On 08/27/2016 07:32 PM, Alexei Starovoitov wrote:
> On Sat, Aug 27, 2016 at 12:40:04PM +0100, Jakub Kicinski wrote:
>> On Fri, 26 Aug 2016 16:29:05 -0700, Alexei Starovoitov wrote:
>>> On Fri, Aug 26, 2016 at 07:06:06PM +0100, Jakub Kicinski wrote:
>>>> Advanced JIT compilers and translators may want to use
>>>> eBPF verifier as a base for parsers or to perform custom
>>>> checks and validations.
>>>>
>>>> Add ability for external users to invoke the verifier
>>>> and provide callbacks to be invoked for every intruction
>>>> checked.  For now only add most basic callback for
>>>> per-instruction pre-interpretation checks is added.  More
>>>> advanced users may also like to have per-instruction post
>>>> callback and state comparison callback.
>>>>
>>>> Signed-off-by: Jakub Kicinski <jakub.kicinski@...ronome.com>
>>>
>>> I like the apporach. Making verifier into 'bytecode parser'
>>> that JITs can reuse is a good design choice.

+1

>>> The only thing I would suggest is to tweak the verifier to
>>> avoid in-place state recording. Then I think patch 8 for
>>> clone/unclone of the program won't be needed, since verifier
>>> will be read-only from bytecode point of view and patch 9
>>> also will be slightly cleaner.
>>> I think there are very few places in verifier that do this
>>> state keeping inside insn. It was bugging me for some time.
>>> Good time to clean that up.
>>> Unless I misunderstand the patches 7,8,9...
>>
>> Agreed, I think the verifier only modifies the program to
>> store pointer types in imm field.  I will try to come up
>> a way around this, any suggestions?  Perhaps state_equal()
>
> probably array_of_insn_aux_data[num_insns] should do it.
> Unlike reg_state that is forked on branches, this array
> is only one.

This would be for struct nfp_insn_meta, right? So, struct
bpf_ext_parser_ops could become:

static const struct bpf_ext_parser_ops nfp_bpf_pops = {
	.insn_hook = nfp_verify_insn,
	.insn_size = sizeof(struct nfp_insn_meta),
};

... where bpf_parse() would prealloc that f.e. in env->insn_meta[].
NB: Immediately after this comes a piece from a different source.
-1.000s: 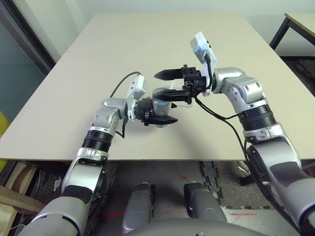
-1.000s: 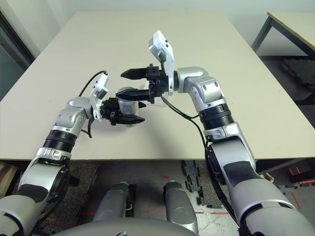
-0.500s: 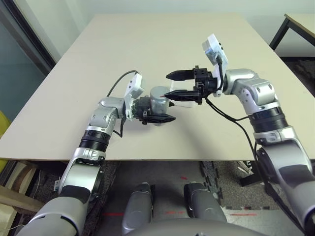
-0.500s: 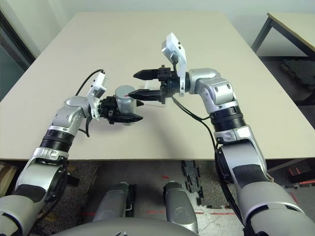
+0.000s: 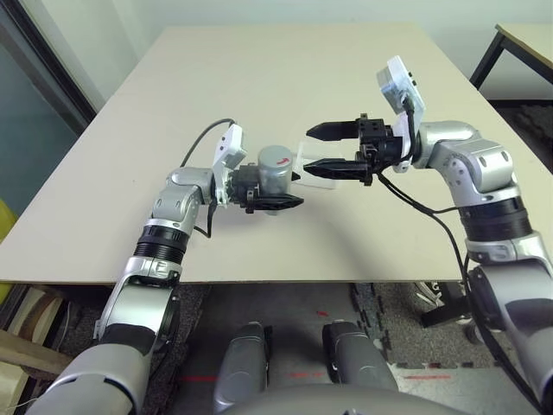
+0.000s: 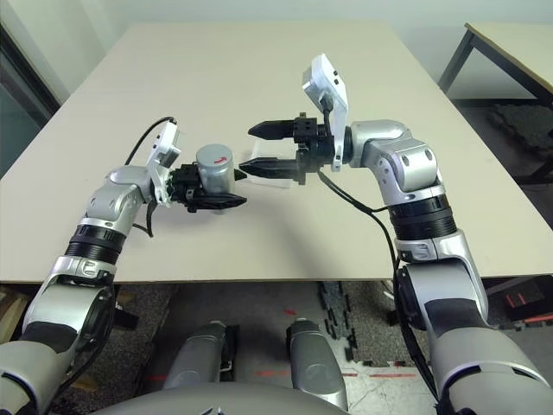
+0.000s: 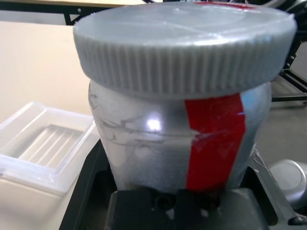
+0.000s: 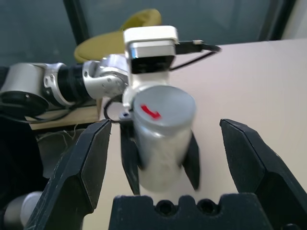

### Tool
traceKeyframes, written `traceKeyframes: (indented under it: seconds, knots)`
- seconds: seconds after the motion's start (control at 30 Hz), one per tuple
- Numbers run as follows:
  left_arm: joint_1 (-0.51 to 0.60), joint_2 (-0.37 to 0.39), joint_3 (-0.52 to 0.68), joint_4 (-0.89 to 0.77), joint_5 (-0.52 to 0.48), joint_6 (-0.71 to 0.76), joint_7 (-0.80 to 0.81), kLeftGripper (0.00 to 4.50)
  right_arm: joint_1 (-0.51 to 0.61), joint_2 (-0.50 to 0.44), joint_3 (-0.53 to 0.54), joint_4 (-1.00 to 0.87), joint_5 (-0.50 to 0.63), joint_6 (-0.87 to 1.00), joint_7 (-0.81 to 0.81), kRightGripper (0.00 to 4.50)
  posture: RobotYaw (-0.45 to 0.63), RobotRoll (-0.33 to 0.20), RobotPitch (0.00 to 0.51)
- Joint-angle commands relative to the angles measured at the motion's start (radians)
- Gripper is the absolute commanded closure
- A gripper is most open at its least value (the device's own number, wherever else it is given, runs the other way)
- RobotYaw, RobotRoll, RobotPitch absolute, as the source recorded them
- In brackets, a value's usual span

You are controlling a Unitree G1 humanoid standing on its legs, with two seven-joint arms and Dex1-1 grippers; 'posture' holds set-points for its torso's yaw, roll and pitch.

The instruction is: Pour the medicine from the bottle into the box.

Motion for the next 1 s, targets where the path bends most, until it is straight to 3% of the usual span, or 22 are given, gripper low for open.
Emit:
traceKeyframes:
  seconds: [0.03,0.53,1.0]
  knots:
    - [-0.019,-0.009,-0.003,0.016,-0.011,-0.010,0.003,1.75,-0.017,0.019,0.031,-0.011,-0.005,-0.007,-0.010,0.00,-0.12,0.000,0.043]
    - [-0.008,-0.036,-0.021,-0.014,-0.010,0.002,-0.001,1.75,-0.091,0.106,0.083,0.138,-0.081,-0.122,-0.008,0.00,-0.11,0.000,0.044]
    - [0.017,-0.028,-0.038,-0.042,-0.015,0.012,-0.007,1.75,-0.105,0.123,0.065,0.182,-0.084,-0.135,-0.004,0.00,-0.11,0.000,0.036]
>> logic could be modified to downgrade pointers to UNKONWNs
>> when it detects other state had incompatible pointer type.
>>
>>> There is also small concern for patches 5 and 6 that add
>>> more register state information. Potentially that extra
>>> state can prevent states_equal() to recognize equivalent
>>> states. Only patch 9 uses that info, right?
>>
>> 5 and 6 recognize more constant loads, those can only
>> upgrade some UNKNOWN_VALUEs to CONST_IMMs.  So yes, if the
>> verifier hits the CONST first and then tries with UNKNOWN
>> it will have to reverify the path.

Agree, was also my concern when I read patch 5 and 6. It would
not only be related to types, but also different imm values,
where the memcmp() could fail on. Potentially the latter can be
avoided by only checking types which should be sufficient. Hmm,
maybe only bpf_parse() should go through this stricter mode since
only relevant for drivers (otoh downside would be that bugs
would end up less likely to be found).

>>> Another question is do you need all state walking that
>>> verifier does or single linear pass through insns
>>> would have worked?
>>> Looks like you're only using CONST_IMM and PTR_TO_CTX
>>> state, right?
>>
>> I think I need all the parsing.  Right now I mostly need
>> the verification to check that exit codes are specific
>> CONST_IMMs.  Clang quite happily does this:
>>
>> r0 <- 0
>> if (...)
>> 	r0 <- 1
>> exit
>
> I see. Indeed then you'd need the verifier to walk all paths
> to make sure constant return values.

I think this would still not cover the cases where you'd fetch
a return value/verdict from a map, but this should be ignored/
rejected for now, also since majority of programs are not written
in such a way.

> If you only need yes/no check then such info can probably be
> collected unconditionally during initial program load.
> Like prog->cb_access flag.

One other comment wrt the header, when you move these things
there, would be good to prefix with bpf_* so that this doesn't
clash in future with other header files.